Ce dimanche 9 décembre 2007, avec cinq minutes de retard sur l’horaire, le premier train passagers perçait le Lötschberg pour marier Berne et le Valais. Presque instantanément, le Vieux-Pays s’affranchissait des chaînes de la périphérie. Le tube mettait Viège à une distance de pendulaire de la capitale: 55 minutes.

Trois ans après, le tourisme n’est pas le dernier secteur à apprécier les bénéfices de l’opération. Le président de l’organe faîtier, Urs Zenhaüsern, avance les statistiques des CFF, qui «enregistrent 60% de passagers en plus sur cet axe, dont 30% à destination du Valais.» Les données des transporteurs régionaux, CarPostal et Mattherhorn Gothard Bahn (MGB), confirment la tendance, avec des courbes de fréquentation de 20 à 30% supérieures sur les lignes les plus touristiques, vallée de Conches et Zermatt en tête.

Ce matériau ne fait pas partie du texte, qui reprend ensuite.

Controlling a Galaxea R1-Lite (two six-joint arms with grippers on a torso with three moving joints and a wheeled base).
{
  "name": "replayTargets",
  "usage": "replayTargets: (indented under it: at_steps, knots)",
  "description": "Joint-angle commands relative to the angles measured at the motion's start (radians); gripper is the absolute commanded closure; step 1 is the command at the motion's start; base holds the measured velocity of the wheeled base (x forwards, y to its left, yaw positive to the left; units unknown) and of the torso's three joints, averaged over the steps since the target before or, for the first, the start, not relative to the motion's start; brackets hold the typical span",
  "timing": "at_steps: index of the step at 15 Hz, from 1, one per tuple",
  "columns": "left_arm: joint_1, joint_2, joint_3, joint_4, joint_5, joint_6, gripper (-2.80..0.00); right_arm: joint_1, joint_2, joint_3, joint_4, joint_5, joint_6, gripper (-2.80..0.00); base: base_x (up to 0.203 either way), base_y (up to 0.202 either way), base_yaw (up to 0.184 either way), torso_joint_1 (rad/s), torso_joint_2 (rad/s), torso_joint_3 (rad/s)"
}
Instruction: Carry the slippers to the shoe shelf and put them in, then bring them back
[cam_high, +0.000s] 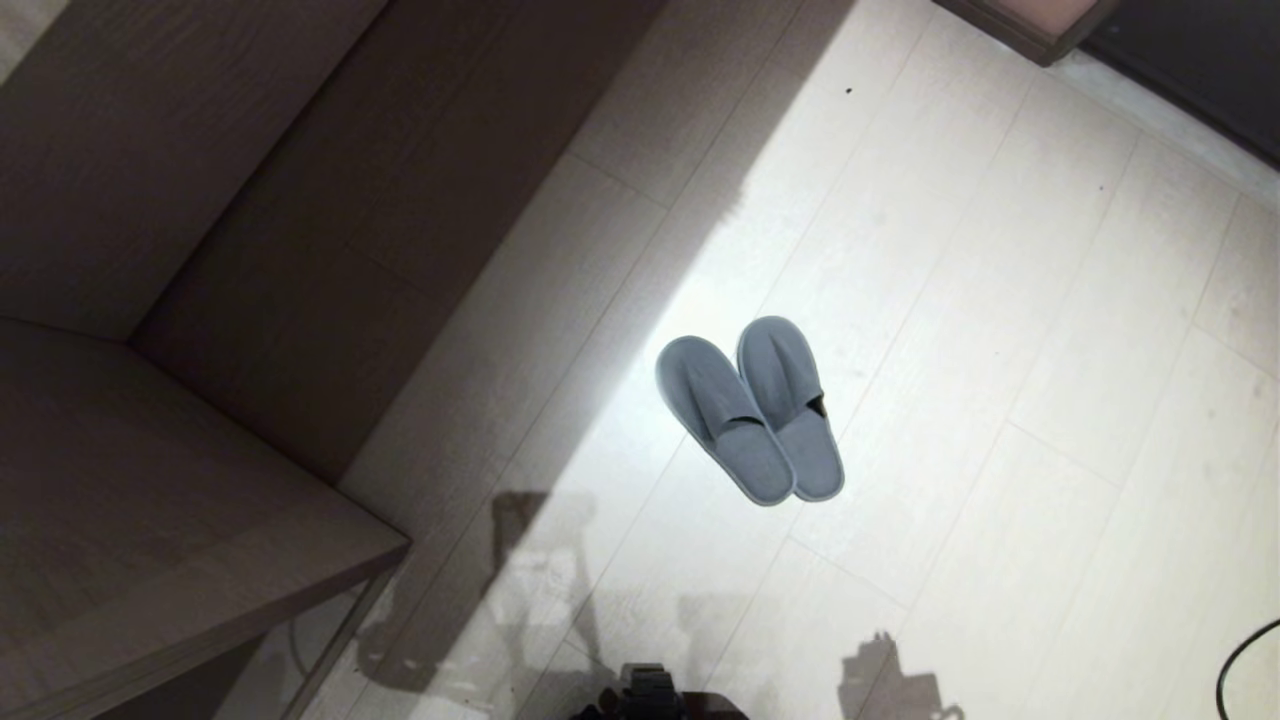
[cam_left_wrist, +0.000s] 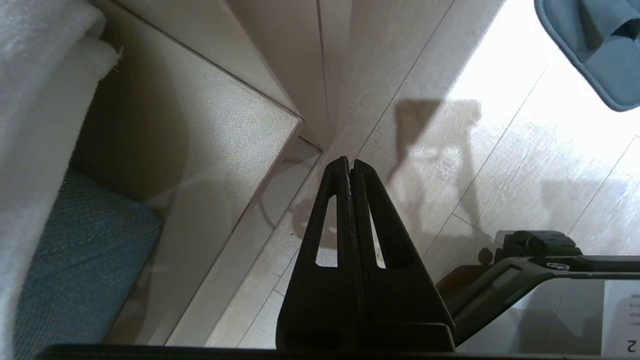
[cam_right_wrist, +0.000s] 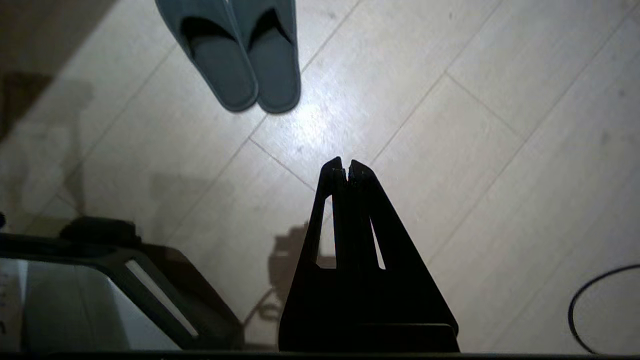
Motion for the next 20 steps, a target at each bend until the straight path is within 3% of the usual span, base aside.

Même si ce flot de clientèle n’est pas la manne providentielle des hôtels en station, dont la plupart affichaient déjà complet en pleine saison avant l’ouverture du tunnel, l’économie locale profite très largement des excursionnistes d’un jour (+40% en provenance de l’agglomération bernoise).

En l’absence d’une étude détaillée pour quantifier les retombées économiques, le canton s’appuie sur quelques indicateurs récoltés dans la région viégeoise. On note, d’abord, une énorme demande immobilière – 130 appartements en construction et 180 autres planifiés – qui révèle aussi un intérêt croissant des investisseurs institutionnels.

Nouveautés sanitaires

«L’aspirateur» Lötschberg fonctionne dans les deux sens: il n’est ainsi pas rare de voir des Haut-Valaisans sauter dans un train pour aller faire leurs courses à Thoune, à une demi-heure: «Cela devrait contraindre les commerçants à améliorer la qualité et à se montrer concurrentiels», annonçait en substance l’hôtelier de Brigue et ancien président du Parti socialiste Peter Bodenmann dans une chronique récente.

Il transpose aussi, par anticipation, ces nouvelles habitudes au domaine de la santé: avec la libéralisation du marché hospitalier en 2012, les Haut-Valaisans pourraient rapidement préférer l’Hôpital de l’Ile, à Berne, à celui de Sion, où le personnel est désespérément francophone.

Voilà peut-être un effet collatéral de l’ouverture du Lötschberg: il a grossi le trait qui marque la frontière entre le Haut et le Bas-Valais. Les retombées seraient, pour le moment, exclusivement à la faveur du Haut, regrette le Bas, qu’Urs Zenhaüsern invite à «plus de dynamisme»: «Le val d’Anniviers ou le plateau de Crans-Montana sont à égale distance de Berne que Saas Fee. Les destinations doivent saisir cette opportunité pour mieux se vendre.»